The Gita reminds you: thoughts come first, actions follow. Train the mind to be steady and kind. Accept that their opinions are theirs — they don’t define you. In this way, you win the true war: the war against self-sabotage. 2. Know Your Dharma — And Why It Matters In modern life, dharma can feel vague. In the Gita, dharma is your unique duty and purpose — the work, values, and principles that keep you honest with yourself. Krishna says: “Better to fail in your own dharma than succeed in another’s.” (3.35)

When you bend your truth just to please your family, you might gain approval for a while. But you lose yourself in the process.

Your responsibility is to discover your dharma and live it — even if it doesn’t fit into your family’s expectations. That doesn’t mean you disrespect them. It means you respect your deeper truth first. The Gita is clear: that is real courage. 3. Let Go of Needing to Be Accepted Many of us grow up equating love with approval. We chase validation — especially from family. But Krishna’s lesson is simple: Do your duty, focus on right action, but detach from the outcome. (2.47)

When you keep needing family to say, “We see you, we support you, we agree with you,” you hand over your peace to them. The moment they withdraw that approval — you collapse.

The Gita invites you to shift your focus: do what’s right because your conscience says so, not because you want claps or permission. Approval becomes a bonus, not your fuel. 4. Anger Is Not Strength — It’s a Trap Being misunderstood can make you lash out. It’s easy to snap: “You never cared about me anyway!” But Krishna warns: anger clouds wisdom and destroys peace (2.63).

Anger is a fast-burning fuel that leaves you empty. You feel powerful for a moment, then regret the damage you’ve caused.

The Gita’s practical advice is to stay firm, but not cruel. Speak your truth without venom. Disagree without disrespect. The more you stay calm under criticism, the more you train yourself to be unshakable. That is real strength. 5. Be the Witness — Not the Victim Krishna describes the sthitaprajna — the person of steady wisdom. This person remains unmoved by praise or blame, joy or sorrow (2.56-57).

Family misunderstandings are a masterclass in becoming that person.
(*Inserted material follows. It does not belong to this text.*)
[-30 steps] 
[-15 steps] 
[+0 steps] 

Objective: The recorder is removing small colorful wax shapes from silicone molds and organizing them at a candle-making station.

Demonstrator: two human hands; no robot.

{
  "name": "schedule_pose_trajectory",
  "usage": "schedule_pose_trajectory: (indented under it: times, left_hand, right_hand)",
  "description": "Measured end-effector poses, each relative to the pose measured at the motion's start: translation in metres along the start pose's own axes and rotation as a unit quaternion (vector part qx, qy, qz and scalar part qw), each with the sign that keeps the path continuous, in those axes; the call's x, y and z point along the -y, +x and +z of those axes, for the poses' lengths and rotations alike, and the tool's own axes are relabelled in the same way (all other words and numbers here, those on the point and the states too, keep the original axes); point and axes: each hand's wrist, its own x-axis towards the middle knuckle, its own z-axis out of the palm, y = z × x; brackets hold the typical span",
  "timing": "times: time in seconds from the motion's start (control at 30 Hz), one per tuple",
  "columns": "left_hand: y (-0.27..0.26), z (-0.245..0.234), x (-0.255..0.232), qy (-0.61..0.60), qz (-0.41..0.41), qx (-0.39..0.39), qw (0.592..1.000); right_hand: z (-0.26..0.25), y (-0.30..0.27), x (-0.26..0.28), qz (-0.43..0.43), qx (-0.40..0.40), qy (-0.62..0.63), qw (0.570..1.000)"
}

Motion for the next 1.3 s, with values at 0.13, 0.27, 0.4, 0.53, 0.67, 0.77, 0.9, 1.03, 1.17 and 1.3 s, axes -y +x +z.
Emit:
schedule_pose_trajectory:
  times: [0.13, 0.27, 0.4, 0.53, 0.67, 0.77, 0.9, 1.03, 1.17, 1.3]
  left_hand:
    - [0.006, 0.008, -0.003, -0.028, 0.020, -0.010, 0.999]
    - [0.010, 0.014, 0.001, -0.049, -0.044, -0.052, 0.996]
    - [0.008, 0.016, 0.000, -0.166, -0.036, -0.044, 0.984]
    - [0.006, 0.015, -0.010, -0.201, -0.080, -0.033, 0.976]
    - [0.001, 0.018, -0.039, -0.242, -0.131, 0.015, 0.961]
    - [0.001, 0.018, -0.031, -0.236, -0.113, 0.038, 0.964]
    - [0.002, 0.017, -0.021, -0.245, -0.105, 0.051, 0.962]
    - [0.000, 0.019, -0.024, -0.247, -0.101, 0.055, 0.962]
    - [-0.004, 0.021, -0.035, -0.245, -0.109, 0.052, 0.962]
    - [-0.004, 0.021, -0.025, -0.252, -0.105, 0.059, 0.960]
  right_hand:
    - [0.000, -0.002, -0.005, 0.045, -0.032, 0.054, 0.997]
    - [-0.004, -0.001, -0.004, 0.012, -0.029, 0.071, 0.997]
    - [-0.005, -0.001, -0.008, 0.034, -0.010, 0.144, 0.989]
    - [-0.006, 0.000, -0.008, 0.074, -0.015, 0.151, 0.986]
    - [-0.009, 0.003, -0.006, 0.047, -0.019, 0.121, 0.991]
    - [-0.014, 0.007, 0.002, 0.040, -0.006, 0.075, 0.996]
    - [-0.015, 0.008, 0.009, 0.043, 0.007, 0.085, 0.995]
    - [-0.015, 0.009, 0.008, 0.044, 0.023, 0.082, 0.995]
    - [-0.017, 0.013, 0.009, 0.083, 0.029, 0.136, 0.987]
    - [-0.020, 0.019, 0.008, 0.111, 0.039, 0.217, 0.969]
Instead of reacting to every comment, observe: “This hurts, but it does not define me.”

The more you can witness your emotions, the less they control you. You realize that you can hold love for your family and your own truth at the same time. Their approval is sweet — but not your oxygen. 6. Keep Loving — But Not as a Bargain Many people say: “If they don’t get me, why should I care about them?” But the Gita teaches that love is not a transaction. Krishna says, “Whatever you do, do it as an offering.” (9.27)
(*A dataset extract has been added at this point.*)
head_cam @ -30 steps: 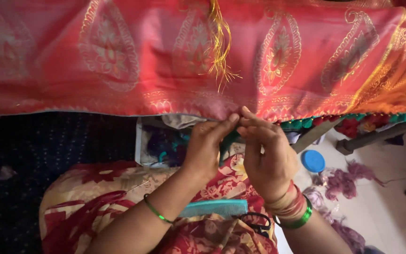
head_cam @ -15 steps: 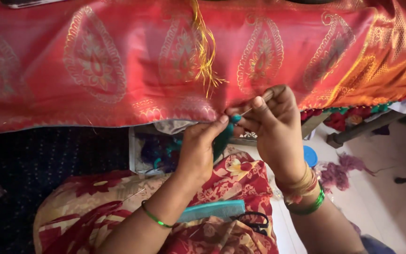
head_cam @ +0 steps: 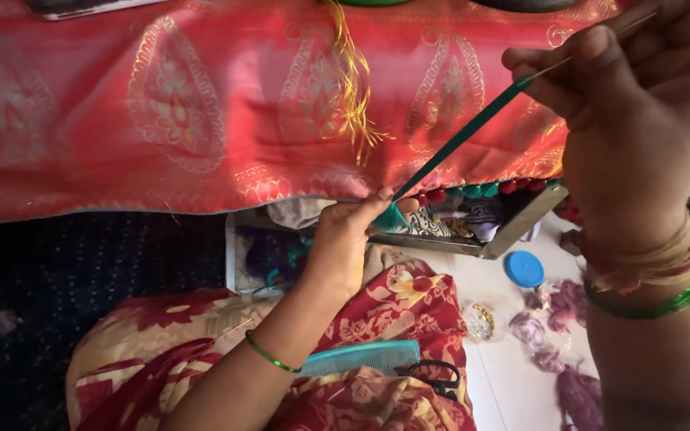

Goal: Sewing and tying decorative tassels onto a large red and orange fabric.

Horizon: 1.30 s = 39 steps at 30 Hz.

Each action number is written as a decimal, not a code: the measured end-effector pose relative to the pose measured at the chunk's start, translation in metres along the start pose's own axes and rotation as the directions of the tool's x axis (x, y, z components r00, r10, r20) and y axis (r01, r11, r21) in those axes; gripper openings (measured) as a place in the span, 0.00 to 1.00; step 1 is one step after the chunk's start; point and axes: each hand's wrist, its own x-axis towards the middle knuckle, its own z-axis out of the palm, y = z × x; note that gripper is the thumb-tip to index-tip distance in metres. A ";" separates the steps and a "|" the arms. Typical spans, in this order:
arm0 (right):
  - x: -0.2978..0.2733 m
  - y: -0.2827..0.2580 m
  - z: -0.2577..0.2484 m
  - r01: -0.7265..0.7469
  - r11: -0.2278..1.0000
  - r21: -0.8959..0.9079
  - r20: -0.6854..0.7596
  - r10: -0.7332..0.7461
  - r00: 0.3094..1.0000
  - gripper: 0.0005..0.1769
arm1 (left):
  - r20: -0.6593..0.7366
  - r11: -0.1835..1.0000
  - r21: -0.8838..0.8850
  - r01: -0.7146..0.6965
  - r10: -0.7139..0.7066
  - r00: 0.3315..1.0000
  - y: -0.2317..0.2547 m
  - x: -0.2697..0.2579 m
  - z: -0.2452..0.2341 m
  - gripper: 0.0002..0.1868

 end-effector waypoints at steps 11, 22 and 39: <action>-0.153 -0.021 -0.048 -0.136 0.652 -0.746 -0.034 0.166 0.986 0.07 | 0.471 0.142 0.722 -0.677 0.616 0.631 -0.006 -0.012 -0.022 0.07; -0.219 0.157 0.037 -0.229 0.965 -0.127 0.115 0.243 0.963 0.24 | 0.073 0.931 0.297 -0.213 0.200 0.977 -0.037 -0.009 -0.023 0.10; -0.156 0.188 0.056 -0.449 0.849 0.280 -0.130 0.497 0.858 0.13 | 0.149 0.922 0.312 -0.227 0.188 0.971 0.003 0.000 -0.020 0.08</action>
In other words, do not love only when you are understood. Love because it is in your nature. You can stand your ground and keep your heart soft. You can hold your boundary without closing the door.

When you stop needing your family’s understanding as a condition for loving them, you free yourself. It becomes your gift, not your burden. 7. Let Your Life Speak Louder Than Words Sometimes we waste years trying to convince family through arguments and explanations. The Gita reminds us that the most powerful proof is your way of living.
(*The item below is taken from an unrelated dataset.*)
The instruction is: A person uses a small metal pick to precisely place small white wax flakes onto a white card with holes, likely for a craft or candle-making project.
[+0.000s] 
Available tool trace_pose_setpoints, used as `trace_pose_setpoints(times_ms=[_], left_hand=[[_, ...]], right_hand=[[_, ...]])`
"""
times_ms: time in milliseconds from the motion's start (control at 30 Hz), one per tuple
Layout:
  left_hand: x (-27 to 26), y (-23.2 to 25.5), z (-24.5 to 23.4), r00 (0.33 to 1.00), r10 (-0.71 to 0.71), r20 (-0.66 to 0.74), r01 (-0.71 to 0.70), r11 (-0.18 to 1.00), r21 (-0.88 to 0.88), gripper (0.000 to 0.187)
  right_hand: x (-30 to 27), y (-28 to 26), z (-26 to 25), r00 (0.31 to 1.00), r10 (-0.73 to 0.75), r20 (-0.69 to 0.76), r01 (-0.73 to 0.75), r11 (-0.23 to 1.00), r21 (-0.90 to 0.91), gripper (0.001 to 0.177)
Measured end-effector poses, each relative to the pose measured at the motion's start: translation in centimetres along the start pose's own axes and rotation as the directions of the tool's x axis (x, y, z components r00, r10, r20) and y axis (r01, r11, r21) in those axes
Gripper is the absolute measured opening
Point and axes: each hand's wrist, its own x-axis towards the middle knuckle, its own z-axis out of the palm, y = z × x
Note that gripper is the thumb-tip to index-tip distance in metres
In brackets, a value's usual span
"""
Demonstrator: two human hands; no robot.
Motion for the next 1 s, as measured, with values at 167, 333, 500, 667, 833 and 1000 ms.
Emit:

Krishna didn’t argue endlessly with Arjuna. He reminded him to act — to stand, fight, and fulfill his dharma with patience and discipline.

Likewise, show your family your integrity through how you live: consistent, kind, and rooted in your values. Actions transform perceptions in ways that words never can.
In the End: Strength Without Hate When your family doesn’t get you, it’s one of life’s hardest emotional tests. The Bhagavad Gita doesn’t promise that everyone will suddenly agree with you — but it does promise that you can become strong enough inside that misunderstanding doesn’t destroy your love or your path.

Hold your dharma. Keep your mind clear. Drop the anger. Let your life do the talking. And never forget: your worth does not come from being understood by others — it comes from understanding yourself.

Krishna stood with Arjuna in the middle of a battlefield where family faced family — but his lesson was never about hate. It was always about truth, compassion, and the courage to keep your heart open, no matter what.

In that spirit, may you walk your own Kurukshetra with the same strength — steady, loving, and free.